- The paper demonstrates that transformer models face intrinsic struggles executing search tasks on large graph structures despite extensive high-coverage data.
- Training on balanced graph distributions improves performance on complex structures but does not overcome scalability limitations when larger graphs are involved.
- Mechanistic interpretability reveals that while transformers learn a path-merging strategy, their convergence rates decline as graph size increases.
Abstract
The research explores the limitations of transformer-based models in learning robust search strategies, particularly in the context of the graph connectivity problem. Despite the generation of extensive high-coverage data for training smaller transformers, the intrinsic challenges related to graph size are not alleviated by increasing model parameters. The inability to perform search tasks effectively on larger graphs remains a bottleneck, unaffected by training transformers with even more comprehensive data sets or employing chain-of-thought methodologies.
Introduction
The ability to execute search operations is pivotal across reasoning, planning, and navigation tasks. Nonetheless, transformer-based LLMs face significant challenges in proof search. Through a focused study on a directed acyclic graph (DAG) search task, this paper delineates the bounds of transformer capabilities. Training models on balanced data distributions unveiled conditions under which transformers can learn search mechanisms, yet also highlighted limitations on scalability.
Methodology
Data Generation and Model Training
The study used DAGs to produce structured datasets, simplifying the representation of search tasks. Examples included varying complexities to test model robustness against graph size increases. Three main graph distributions were employed: naïve, balanced, and star configurations. Transformers were trained using the GPT-2 architecture with a focus on mechanistic interpretability, leveraging 1-hot embeddings and employing Sophia optimization.
Figure 1: Accuracy of model with input size 128 trained on 883M examples from the naïve distribution vs star vs balanced with lookaheads L≤20.
Sensitivity to Training Distribution
Models trained on balanced distributions outperformed those limited to naïve or star distributions, particularly in grasping complex graph structures with larger lookaheads. The balanced distribution provided a more diverse dataset, aiding the understanding and execution of search tasks.

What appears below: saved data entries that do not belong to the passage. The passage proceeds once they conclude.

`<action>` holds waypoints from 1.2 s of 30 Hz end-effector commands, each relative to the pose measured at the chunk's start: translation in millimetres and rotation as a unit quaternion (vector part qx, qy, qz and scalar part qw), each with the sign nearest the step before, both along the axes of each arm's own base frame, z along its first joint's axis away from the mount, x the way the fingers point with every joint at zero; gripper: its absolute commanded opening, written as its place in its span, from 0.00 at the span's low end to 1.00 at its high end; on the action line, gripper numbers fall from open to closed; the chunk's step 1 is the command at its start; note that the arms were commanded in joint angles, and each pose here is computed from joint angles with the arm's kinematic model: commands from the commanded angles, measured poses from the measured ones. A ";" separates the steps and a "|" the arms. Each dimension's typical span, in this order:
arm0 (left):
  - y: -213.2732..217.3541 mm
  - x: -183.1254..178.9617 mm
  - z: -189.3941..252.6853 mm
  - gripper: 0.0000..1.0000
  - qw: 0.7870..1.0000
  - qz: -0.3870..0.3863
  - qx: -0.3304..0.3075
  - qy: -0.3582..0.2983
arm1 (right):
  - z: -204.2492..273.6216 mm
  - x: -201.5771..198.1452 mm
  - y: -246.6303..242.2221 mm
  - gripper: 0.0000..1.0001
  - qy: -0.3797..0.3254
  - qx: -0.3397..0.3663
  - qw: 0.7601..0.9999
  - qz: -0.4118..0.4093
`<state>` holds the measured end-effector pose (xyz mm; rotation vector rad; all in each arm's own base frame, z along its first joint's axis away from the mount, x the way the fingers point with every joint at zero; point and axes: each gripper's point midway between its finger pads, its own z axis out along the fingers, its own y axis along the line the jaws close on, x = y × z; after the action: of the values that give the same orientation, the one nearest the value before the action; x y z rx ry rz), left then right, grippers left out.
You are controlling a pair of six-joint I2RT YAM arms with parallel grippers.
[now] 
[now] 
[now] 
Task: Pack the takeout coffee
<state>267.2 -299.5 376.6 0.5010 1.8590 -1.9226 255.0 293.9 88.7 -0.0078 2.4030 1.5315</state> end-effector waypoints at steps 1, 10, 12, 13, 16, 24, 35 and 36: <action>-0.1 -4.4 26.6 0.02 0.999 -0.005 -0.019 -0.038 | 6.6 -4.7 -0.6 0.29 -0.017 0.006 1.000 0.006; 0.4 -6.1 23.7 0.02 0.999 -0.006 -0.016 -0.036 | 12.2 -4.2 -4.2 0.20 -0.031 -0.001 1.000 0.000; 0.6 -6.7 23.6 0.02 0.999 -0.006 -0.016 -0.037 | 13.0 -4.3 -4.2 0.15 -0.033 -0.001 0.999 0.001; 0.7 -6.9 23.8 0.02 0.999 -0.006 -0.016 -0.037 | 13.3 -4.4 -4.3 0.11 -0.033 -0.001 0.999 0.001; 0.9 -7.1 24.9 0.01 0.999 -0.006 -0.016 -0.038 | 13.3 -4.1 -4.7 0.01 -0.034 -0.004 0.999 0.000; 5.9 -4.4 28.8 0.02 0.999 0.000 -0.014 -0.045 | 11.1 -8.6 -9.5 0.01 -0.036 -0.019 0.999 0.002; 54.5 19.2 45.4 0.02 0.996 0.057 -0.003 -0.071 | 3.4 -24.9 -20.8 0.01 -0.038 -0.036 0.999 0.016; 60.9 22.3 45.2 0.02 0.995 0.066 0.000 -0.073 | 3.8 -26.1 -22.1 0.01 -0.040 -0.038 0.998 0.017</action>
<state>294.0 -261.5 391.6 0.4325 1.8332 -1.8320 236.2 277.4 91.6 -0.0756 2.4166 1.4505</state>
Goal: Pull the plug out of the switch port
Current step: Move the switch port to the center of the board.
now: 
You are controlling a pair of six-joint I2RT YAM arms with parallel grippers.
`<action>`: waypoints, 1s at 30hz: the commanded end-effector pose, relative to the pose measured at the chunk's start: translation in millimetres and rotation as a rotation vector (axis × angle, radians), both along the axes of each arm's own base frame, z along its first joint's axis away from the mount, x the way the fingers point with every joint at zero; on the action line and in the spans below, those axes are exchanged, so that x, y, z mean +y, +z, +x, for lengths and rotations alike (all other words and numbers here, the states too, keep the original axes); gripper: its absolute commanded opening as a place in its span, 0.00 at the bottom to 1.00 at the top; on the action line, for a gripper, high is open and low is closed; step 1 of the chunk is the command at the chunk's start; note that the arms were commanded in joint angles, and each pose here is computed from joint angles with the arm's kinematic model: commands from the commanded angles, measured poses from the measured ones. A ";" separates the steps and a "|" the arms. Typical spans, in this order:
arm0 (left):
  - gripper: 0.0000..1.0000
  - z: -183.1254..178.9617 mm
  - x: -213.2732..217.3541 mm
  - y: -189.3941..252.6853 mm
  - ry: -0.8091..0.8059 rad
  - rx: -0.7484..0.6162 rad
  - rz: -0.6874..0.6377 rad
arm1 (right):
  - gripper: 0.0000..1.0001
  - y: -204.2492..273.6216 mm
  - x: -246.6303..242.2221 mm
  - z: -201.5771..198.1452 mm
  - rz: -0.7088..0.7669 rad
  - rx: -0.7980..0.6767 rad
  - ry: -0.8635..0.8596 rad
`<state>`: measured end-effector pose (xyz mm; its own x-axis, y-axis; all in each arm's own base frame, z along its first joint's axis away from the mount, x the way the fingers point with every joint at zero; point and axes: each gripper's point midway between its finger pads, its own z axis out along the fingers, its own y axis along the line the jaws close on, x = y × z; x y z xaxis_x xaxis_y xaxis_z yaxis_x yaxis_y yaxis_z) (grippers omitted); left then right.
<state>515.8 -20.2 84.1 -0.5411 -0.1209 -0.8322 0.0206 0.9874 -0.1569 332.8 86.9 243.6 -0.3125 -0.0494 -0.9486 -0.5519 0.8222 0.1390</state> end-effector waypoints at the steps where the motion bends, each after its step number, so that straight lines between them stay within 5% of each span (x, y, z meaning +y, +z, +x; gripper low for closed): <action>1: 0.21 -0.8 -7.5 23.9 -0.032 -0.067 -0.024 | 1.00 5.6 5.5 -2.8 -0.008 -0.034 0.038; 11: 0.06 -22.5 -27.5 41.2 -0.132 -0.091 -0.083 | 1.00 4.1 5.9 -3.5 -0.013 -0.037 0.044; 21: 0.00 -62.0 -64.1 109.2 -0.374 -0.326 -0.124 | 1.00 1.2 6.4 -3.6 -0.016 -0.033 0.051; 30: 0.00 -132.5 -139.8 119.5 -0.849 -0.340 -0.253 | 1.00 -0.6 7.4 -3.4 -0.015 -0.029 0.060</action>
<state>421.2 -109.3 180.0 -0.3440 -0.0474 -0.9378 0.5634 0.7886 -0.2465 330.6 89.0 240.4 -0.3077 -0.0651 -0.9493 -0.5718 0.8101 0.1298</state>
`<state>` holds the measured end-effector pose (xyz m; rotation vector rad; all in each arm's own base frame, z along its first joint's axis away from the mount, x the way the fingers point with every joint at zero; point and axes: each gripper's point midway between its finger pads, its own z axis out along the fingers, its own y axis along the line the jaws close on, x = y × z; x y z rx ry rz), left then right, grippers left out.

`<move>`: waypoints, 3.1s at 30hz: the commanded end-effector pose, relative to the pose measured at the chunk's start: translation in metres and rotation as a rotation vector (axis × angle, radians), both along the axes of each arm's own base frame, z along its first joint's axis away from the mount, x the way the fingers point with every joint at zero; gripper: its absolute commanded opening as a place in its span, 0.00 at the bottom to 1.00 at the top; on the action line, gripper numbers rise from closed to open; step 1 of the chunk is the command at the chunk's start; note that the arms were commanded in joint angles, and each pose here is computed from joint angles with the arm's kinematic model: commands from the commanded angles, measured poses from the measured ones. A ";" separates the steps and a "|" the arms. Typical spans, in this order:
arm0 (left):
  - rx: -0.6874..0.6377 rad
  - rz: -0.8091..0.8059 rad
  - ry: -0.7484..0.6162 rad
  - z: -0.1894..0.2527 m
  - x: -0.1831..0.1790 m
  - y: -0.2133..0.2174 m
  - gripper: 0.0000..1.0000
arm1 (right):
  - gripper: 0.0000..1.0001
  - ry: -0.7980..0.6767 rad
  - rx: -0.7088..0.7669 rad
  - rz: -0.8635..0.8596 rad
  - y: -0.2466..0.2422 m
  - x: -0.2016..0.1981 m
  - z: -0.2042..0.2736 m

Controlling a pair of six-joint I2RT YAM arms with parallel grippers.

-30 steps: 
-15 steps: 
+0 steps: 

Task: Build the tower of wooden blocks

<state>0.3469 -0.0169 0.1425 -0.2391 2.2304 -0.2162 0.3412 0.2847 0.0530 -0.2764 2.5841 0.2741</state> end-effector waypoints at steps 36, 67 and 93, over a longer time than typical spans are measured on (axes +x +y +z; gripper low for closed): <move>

Figure 2: Proportion of examples where the path-merging algorithm was identified, evaluated on the trained models.
Mechanistic Interpretability and Algorithm Extraction
The research introduced a novel approach to mechanistically interpret model behavior by reconstructing computation graphs. This involved detailed examination of attention operations across numerous inputs, facilitating a deeper understanding of the learned algorithms. The path-merging algorithm, crucial for search tasks, was identified as the primary strategy learned by the model.

Figure 3: Minimum test loss after training on 236M examples vs maximum input graph size.
Scaling Challenges
Experiments revealed increased difficulty in model learning with larger graph sizes, even when model dimensions were scaled. The convergence probability diminished with size increases, and test loss escalated, indicating inherent limitations in scalability with current transformer architectures.

Figure 4: Training and test loss vs the number of training samples for models with varying non-embedding parameters.
Despite strategies such as depth-first search and selection-inference to permit intermediate steps akin to chain-of-thought prompting, transformers struggled with larger graph sizes. These methods, though potentially easing some tasks, were insufficient to overcome the limitations imposed by model architecture and graph size complexity.
Figure 5: Histogram of lookaheads of 10M graphs from the naïve distribution, highlighting the distribution skew.
Conclusion
Transformers, with their current architectural constraints, face significant challenges in mastering search tasks with extensive graph sizes. This calls for alternative approaches, potentially involving innovative architectural modifications or novel training strategies, to advance search capabilities within these models. Future research should explore diversified methods, including alternative architectures or focused training techniques, to equip transformers with more robust search and reasoning skills.
The study underscores the pressing need for such advancements to harness the full potential of transformer models in complex, search-oriented tasks within AI systems.